京都府山岳連盟 積雪期遭難対策講習会

UPDATE 2023-02-21


【日 程】 2023/02/19(日)
【参加者】 会員6名(内訳:スタッフとして3名。参加者として3名)+会員外1名
【コース】 比良 正面谷トイレ前広場
【記 者】 里山


雪山の遭難対策講習会に参加。ところが、集合場所の駐車場に雪はなく、終始雨だったので雪のある標高まで登らず、駐車場に設営したタープの下で雨をしのぎながらの雪なし講習会となりました。

現場で体験しながら学ぶはずだった「雪崩事故に遭遇した場合のビーコン捜索」については、予定通りのプログラムにはなりませんでしたが、それでもスタッフの皆さんの機転のおかげで、講習会初参加の私にとっては、学びの多い体験となりました。雪山登山を少しかじり「雪山ってきれい!」としか思っていない登山者にとって、実感の持ちにくい「雪山遭難」への対策ですが、相手は自然ですから「何が起こるかわからない!」と考えておくべきだなと思いました。

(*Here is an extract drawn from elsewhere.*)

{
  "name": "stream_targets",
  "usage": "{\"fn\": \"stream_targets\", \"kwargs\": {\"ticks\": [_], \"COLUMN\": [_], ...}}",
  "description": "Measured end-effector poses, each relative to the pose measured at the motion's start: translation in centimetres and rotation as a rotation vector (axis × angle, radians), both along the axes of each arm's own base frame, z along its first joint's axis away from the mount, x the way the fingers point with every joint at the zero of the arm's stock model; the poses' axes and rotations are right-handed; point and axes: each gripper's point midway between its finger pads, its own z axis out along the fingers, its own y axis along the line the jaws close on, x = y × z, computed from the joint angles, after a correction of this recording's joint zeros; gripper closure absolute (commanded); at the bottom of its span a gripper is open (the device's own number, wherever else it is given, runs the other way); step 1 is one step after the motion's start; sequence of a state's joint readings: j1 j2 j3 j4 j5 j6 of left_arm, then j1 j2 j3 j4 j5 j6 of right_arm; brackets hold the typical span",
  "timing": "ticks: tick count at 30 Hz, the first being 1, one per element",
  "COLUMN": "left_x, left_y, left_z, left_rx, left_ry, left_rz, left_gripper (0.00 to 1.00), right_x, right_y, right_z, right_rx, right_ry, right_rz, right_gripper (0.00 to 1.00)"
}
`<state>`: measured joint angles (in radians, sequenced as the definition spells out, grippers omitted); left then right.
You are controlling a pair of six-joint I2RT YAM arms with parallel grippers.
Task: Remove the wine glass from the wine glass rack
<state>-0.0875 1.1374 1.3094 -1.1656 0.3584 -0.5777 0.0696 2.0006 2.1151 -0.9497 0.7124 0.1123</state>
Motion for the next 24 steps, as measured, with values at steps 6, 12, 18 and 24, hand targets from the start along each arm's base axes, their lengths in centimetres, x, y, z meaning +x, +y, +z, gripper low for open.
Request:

講習内容の中でも、「低体温症と搬送担架の作成」については、夏山事故でも必要な内容です。
まず低体温症を防ぐには、体が震えているうちに対処することが重要。対処法は「体温を外へ奪われない工夫をすること」と「甘いものを食べること=自分の体で体温を作り出すためのカロリーを摂取すること」。症状が進んで体が震えなくなったら、それはエネルギーの枯渇と自力回復が出来なくなった事を意味するそうです。そして有効な方法として、「プラティパス」などのソフトな水筒にお湯を入れて作った「湯たんぽ」で体幹部を温める方法が紹介されました。

写真はツエルトを使った「搬送担架」の作成風景です。断熱のために空気の層が何重にもなるように、できるだけ多くのもので傷病者の体を包んでいます。ツエルトは、引っ張り強度の高い布でできていて、ツエルトを持って人を持ち上げても、雪の上を引きずっても大丈夫なほど強いです。倒れた人の全身を包むためには、2~3人用の大きさのツエルトが必要になります。結んでいるひもはたくさんのスリングとカラビナ。普段の山行で一人でこれだけの道具を担ぐのは重いです。当会で言っている「それぞれが最低限これだけのスリングとカラビナを携行しよう。そうすれば、万一の時にみんなの道具を合わせれば対処できることが増えるだろう。」の良い例だと思います。

講習会を受けると、ロープワークや特別な方法に目が奪われます。もちろん、そんな方法が使えれば良いですが、完全でなくとも「こんなのだったかな⁇」でも人数が集まれば、お互いを守る方策になると思います。山岳連盟の遭難対策委員会が年間を通して講習会を行ってくれます。会の山行とは別に、たくさんの人が積極的に講習会に参加してくださると心強いです。(事務局より)

 

 

 

ツエルト上から、下のカラビナにスリングを結んでいます。
ツエルトから傷病者が滑り出ないように、傷病者本人のハーネスにつないだスリングも一緒に結びます。